Annexe 1 - arrêté du 20 décembre 1991 
Annexe 2 - TA de Limoges, 9 juillet 1998 
Annexe 3 - CE, 23 mai 2001 
Annexe 4 - avis du 23 décembre 1994 du Directeur des services vétérinaire 
Annexe 5 - Lettres au préfet, au Ministre de l’environnement et au Premier ministre 
Annexe 6 - Lettre de M. Barnier du 20 décembre 1994 
Annexe 7 - Rapport CRIIRAD de 1994
Réponse de la Commission Européenne
Direction Générale Environnement
Luxembourg, le 4 avril 2002
S. KAISER - Chef d’Unité
     Objet : Plainte 2001/5064 concernant l’autorisation d’exploitation d’un entreposage d’oxyde d’uranium appauvri à la commune de Bessines-sur-Gartempe - Limite de dose pour la population.
     Madame Prieur,
     Par lettre du 2 octobre 2001 vous avez déposé une plainte concernant l’autorisation d’exploitation d’un entreposage d’oxyde d’uranium appauvri dans la commune de Bessines-sur-Gartempe. Cette plainte a été enregistrée sous le n° P-2001/5064. Je vous serais reconnaissant de bien vouloir mentionner ce numéro de référence dans toute correspondance. 

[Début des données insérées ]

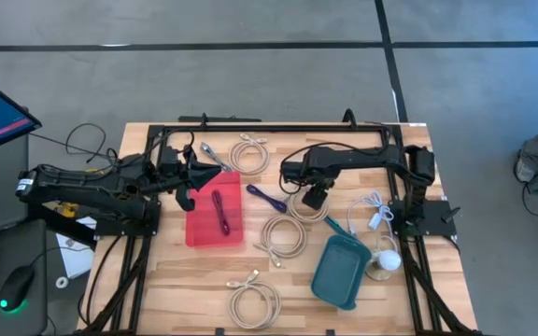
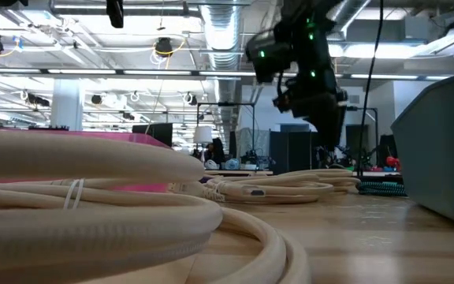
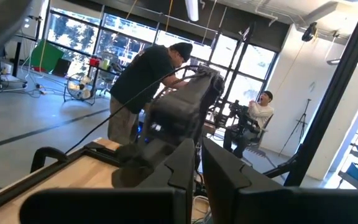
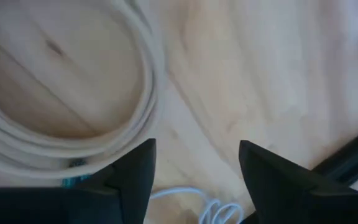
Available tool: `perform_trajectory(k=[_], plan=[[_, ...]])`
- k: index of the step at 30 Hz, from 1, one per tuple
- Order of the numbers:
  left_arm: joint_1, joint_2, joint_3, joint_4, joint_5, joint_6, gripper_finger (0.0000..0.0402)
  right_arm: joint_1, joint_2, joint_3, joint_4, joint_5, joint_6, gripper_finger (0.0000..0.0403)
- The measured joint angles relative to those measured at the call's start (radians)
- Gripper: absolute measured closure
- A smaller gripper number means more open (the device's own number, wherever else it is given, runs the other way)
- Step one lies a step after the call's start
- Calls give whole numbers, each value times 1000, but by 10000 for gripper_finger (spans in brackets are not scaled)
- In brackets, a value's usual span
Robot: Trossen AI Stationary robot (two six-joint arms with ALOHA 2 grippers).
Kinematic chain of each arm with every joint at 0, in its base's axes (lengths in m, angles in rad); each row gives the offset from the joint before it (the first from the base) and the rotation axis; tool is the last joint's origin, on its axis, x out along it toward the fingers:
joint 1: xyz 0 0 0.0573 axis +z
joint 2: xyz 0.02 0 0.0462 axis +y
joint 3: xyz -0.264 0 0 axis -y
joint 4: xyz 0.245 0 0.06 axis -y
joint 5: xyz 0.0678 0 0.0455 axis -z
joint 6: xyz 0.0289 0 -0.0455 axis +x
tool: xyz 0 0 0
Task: Pick & Place USB Port
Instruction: Put the white HDMI cable into the blue bin
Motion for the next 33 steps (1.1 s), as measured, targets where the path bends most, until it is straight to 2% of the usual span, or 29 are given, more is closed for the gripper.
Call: perform_trajectory(k=[4,10,27,33], plan=[[0,0,0,-8,0,-7,371,-28,-13,-72,104,-105,-26,212],[0,0,0,-31,0,-7,371,-32,-49,-141,200,-144,-26,237],[0,0,0,-60,0,-50,371,-80,-39,-146,319,-163,-80,220],[0,0,0,-60,0,-52,371,-103,-39,-227,390,-219,-94,224]])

     Votre plainte souligne, en substance, le fait que l’arrêté n° 548 du 20 décembre 1995 du Préfet de la Région Limousin contiendrait une limite de 5 ms, non conforme à la limite de dose pour la population prévue par le Directive 96/29/Euratom fixant les normes de base relatives à la protection sanitaire de la population et des travailleurs contre les dangers résultant des rayonnements ionisants (1 ms). Votre plainte met donc en évidence une possible infraction aux normes de base communautaires en matière de radioprotection. 
     Je vous informe que, par lettre du Directeur Général de l’Environnement datée du 12 mars 2002, nous avons demandé aux autorités françaises des renseignements afin de pouvoir examiner cette question en tenant compte de tous les éléments en cause ainsi que toute autre information pertinente. Nous vous tiendrons dûment informée des résultats de notre enquête. 
     Je vous prie d’agréer, Madame, l’expression de ma considération distinguée.